Experience management is the organization of all of your service actions, touchpoints, and components that will build your exceptional customer experience. Whether it’s a story you want to tell, an emotion you want to create, or an action you want your customer to take, customer experience is the strategy to making sure that your desired customer outcome takes place.
Too often, however, we fail to differentiate between “customer experience” and “customer service”. They are indeed two different things.
Customer service is the raw materials, the building blocks of your service experience.
It’s the “Hello’s”, “My pleasure’s”, and other verbiage, actions, behaviors, and atmosphere that contributes to the overall plan.
Just as a pile of nails, wood, and carpeting doesn’t make a home, in customer service, words, actions, and behaviors have to be organized around a plan in order to work together to create a memorable, exceptional customer experiences.
Successful customer experience design begins with the end in mind.
Establish what you want to achieve. What actions do you want your customers to take after experiencing what you offer? What feeling or emotion do you want to invoke with your customers?
Then, work backwards and determine the right words, actions, behaviors, and atmosphere that will have the greatest chance to accomplish that desired outcome.
Step backwards again and identify the structure that will be required in order to create a team of experts that can deliver these customer experience actions.
Step backwards again and look at the people you enlist in your mission and ensure that they will fit, commit, and excel in the program.
Aligning these components and understanding their role in helping your implement your unique customer experience is critical to creating the type of experience programs that develop customer loyalty and ensures that your organization consistently delivers an exceptional customer experience.
It is the Customer Service that defines the Customer Experiences; this is inevitable, simple cause and effect. the challenge comes to meet and exceed the expectations, the superlative performance sets the stage for the next. they are complementary and to deem other is short sighted.
Excellent point, Flavio! So often we hear that customer service is about treating the customer in the manner that we would like to be treated, when in fact, it should be “Treat the customer as s/he would like to be treated.” Your article illustrates this — How does the customer wish to be treated/want to receive from this transaction? From there, step backwards, and figure out what and who is needed to make that happen. Excellent!

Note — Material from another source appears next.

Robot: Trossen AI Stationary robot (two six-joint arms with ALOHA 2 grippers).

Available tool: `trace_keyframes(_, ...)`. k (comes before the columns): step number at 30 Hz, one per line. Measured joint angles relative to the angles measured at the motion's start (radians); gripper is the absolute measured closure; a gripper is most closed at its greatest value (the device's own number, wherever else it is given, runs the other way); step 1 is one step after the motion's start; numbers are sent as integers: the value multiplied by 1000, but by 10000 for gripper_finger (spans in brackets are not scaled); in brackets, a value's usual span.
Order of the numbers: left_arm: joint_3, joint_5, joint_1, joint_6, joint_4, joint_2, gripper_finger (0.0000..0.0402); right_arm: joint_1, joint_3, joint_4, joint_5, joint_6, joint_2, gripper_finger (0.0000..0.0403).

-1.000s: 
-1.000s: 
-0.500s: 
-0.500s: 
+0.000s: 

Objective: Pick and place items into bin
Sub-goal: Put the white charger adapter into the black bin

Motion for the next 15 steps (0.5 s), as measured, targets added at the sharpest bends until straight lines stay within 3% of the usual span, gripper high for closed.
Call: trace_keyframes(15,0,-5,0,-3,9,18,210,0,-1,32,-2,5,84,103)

That’s right Jodi. Too often we find ourselves taking over for the customer in terms of deciding what is needed.
We have to remember that the customer is the expert in the need, we are the experts in how to meet that need.
I finally found a group on linkedin that I share a deep passion for. The “client experience”. More important to me personally, is the need for CEO’s to recognize the critical need to improve overall profitability with this concept. Too often, front line CRM’s are not valued as they should be. Sales, management are quick to dismiss the role as a necessary but subservient role. My success is solely because of my passion for the customer ( I prefer client). Listening skills resulted in more business. Asking the right question and treating them like an equal, resulted in more business. My dream career position is to be asked to train teams for companies to improve their client’s “EXPERIENCE”. What truly makes your company different from your competition? Do you know that is what your client’s realllly want?